WORK TO COMPLETE: Establish the number of lines below that contain the string "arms". State that number alone.
-----
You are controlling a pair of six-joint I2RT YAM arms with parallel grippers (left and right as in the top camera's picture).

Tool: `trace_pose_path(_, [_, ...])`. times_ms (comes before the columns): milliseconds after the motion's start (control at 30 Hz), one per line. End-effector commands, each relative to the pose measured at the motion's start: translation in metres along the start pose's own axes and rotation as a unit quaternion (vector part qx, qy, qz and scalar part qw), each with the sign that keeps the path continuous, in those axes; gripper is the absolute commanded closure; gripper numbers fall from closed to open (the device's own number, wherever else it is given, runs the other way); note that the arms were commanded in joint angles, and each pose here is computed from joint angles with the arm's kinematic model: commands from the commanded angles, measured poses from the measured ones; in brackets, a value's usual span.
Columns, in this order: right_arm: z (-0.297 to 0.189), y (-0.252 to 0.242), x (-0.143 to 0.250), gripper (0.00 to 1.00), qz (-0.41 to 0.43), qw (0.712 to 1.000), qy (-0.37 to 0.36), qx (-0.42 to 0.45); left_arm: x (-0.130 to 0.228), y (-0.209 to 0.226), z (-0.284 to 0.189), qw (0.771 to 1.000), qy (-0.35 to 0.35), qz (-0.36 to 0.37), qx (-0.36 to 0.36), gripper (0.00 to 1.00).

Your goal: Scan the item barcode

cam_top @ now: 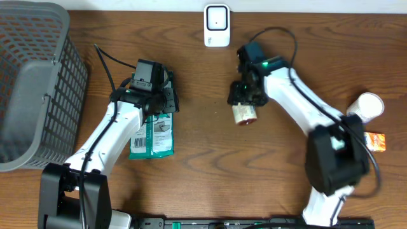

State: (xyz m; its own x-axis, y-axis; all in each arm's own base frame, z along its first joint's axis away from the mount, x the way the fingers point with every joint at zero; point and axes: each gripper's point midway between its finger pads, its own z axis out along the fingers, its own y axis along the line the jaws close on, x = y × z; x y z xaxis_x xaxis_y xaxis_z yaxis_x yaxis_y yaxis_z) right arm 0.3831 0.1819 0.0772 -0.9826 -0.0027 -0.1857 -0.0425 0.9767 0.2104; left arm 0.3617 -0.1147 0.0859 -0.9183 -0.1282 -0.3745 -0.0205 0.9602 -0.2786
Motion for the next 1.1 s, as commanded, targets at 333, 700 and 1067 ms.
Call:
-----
RESPONSE BELOW: 2